Use the framework that matches the question.
9. SLI, SLO, SLA, and Error Budget
Observability becomes operationally powerful when linked to SLOs.
SLI
A Service Level Indicator is a measurement.
Examples:
- successful request ratio,
- p95 checkout latency,
- message processing delay,
- login success ratio,
- object upload completion rate.
SLO
A Service Level Objective is a target over a window.
Examples:
- 99.9% of checkout requests succeed over 30 days.
- 95% of search requests complete below 500 ms over 7 days.
- 99% of messages are processed within 2 minutes over 24 hours.
SLA
A Service Level Agreement is a contractual commitment.
SLOs are internal engineering control targets.
SLAs are external promises.
Do not confuse them.
Error Budget
An error budget is the allowed amount of failure within the SLO window.
If your SLO is 99.9%, your error budget is 0.1%.
That means for every 1,000,000 requests, 1,000 can fail within the window before the SLO is exhausted.
The practical value:
- if budget is healthy, teams can ship faster;
- if budget burns too quickly, teams reduce risk;
- if budget is exhausted, reliability work outranks feature work.
This turns reliability from opinion into governance.
10. The Most Important Observability Design Decision: Dimensions
A metric without dimensions is often too broad.
A metric with too many dimensions becomes expensive and noisy.

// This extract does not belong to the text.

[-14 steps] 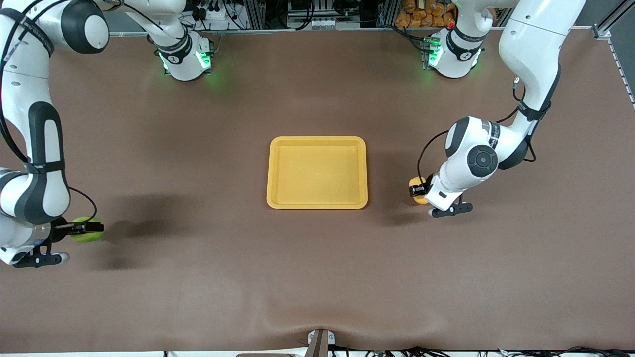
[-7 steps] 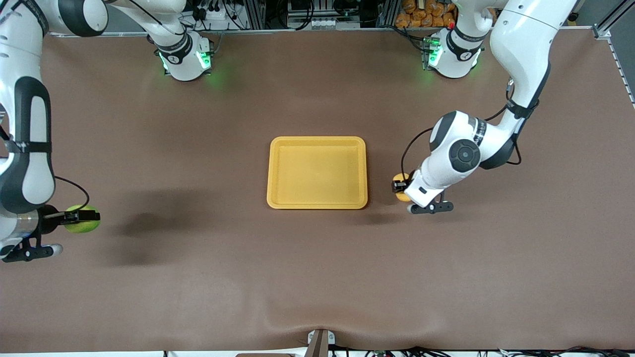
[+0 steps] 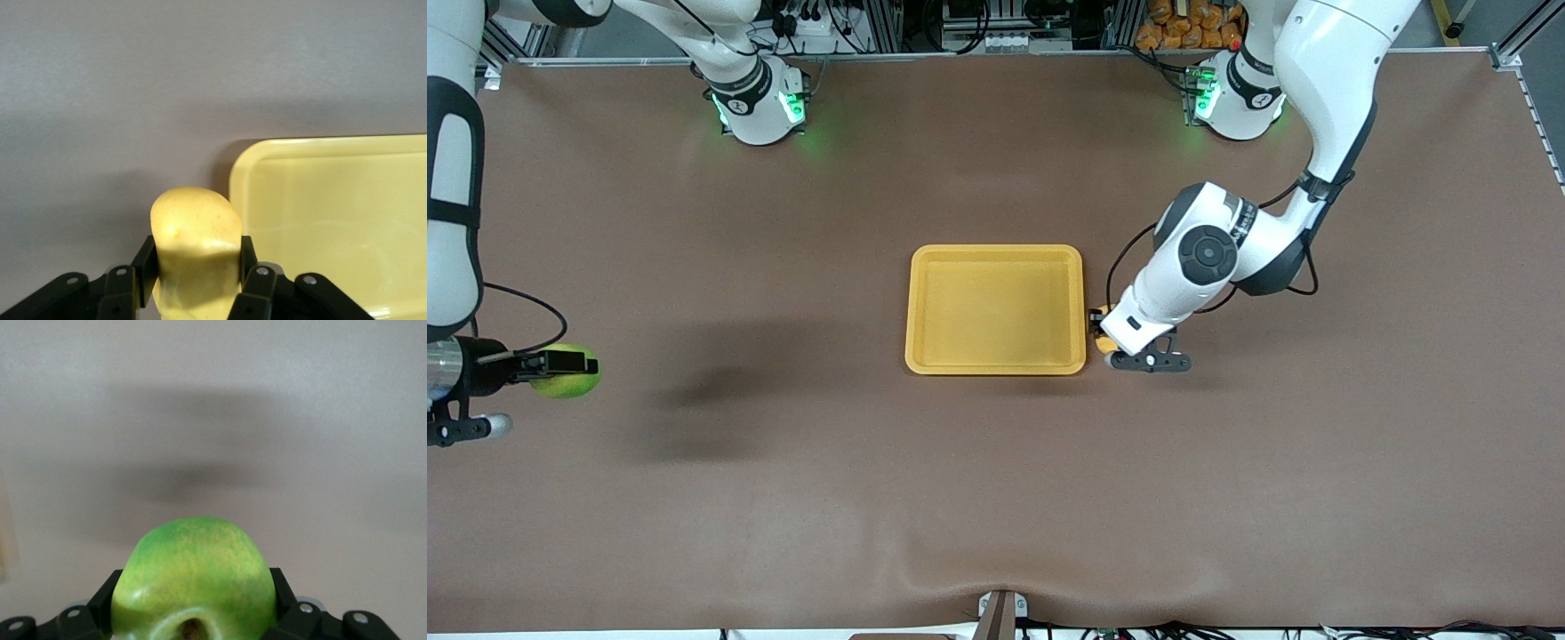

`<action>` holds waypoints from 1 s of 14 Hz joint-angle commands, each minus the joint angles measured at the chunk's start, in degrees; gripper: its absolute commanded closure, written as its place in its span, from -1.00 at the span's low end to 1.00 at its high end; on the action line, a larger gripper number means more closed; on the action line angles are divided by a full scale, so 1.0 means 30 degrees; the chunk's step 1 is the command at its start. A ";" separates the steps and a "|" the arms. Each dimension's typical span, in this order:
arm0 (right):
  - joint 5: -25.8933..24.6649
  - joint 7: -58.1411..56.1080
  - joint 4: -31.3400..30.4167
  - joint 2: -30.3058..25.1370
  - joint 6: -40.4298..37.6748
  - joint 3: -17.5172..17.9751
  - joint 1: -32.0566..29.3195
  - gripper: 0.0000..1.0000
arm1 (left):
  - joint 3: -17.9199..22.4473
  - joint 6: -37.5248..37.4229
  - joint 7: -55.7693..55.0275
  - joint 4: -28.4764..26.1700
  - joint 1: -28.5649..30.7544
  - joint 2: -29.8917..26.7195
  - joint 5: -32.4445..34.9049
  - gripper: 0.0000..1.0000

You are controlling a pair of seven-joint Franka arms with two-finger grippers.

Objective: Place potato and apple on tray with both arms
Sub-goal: 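Carry the potato with the left gripper over the tray while the right lifts the apple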

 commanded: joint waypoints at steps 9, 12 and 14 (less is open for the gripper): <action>0.0413 0.3063 -0.5335 -0.4279 0.0362 -0.0109 0.1536 1.00 | 0.0279 -0.0408 -0.2175 0.1505 -0.2860 0.1790 0.1432 0.60; 0.0413 0.4583 -0.6012 -0.4865 0.0450 -0.0109 0.2296 1.00 | 0.0308 -0.0408 -0.4051 0.1946 -0.3416 0.2465 0.2780 0.59; 0.0413 0.5437 -0.6333 -0.5099 0.0478 -0.0051 0.2708 1.00 | 0.0308 -0.0408 -0.4465 0.2122 -0.3505 0.2875 0.2989 0.56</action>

The art is choosing the dimensions that match operational decisions.
Useful Dimensions
| Dimension | Why It Matters |
|---|---|
service | Ownership and routing |
environment | Prod vs non-prod separation |
region | Regional incident analysis |
api_route | Which endpoint is degraded |
operation | Business operation causing issue |
dependency | Which downstream is slow/failing |
error_class | Retryable vs non-retryable vs validation |
tenant_tier | Customer impact and priority |
deployment_version | Regression correlation |
az | Zonal impairment analysis |
Dangerous Dimensions
| Dimension | Risk |
|---|---|
request_id | Explodes cardinality |
user_id | High cardinality and privacy risk |
email | PII leakage |
full_url | High cardinality and secrets-in-query risk |
exception_message | High cardinality and noisy grouping |
stack_trace_hash | Can be useful, but often too granular for metrics |
A good rule:
Put high-cardinality detail in logs/traces. Put low-cardinality decision dimensions in metrics.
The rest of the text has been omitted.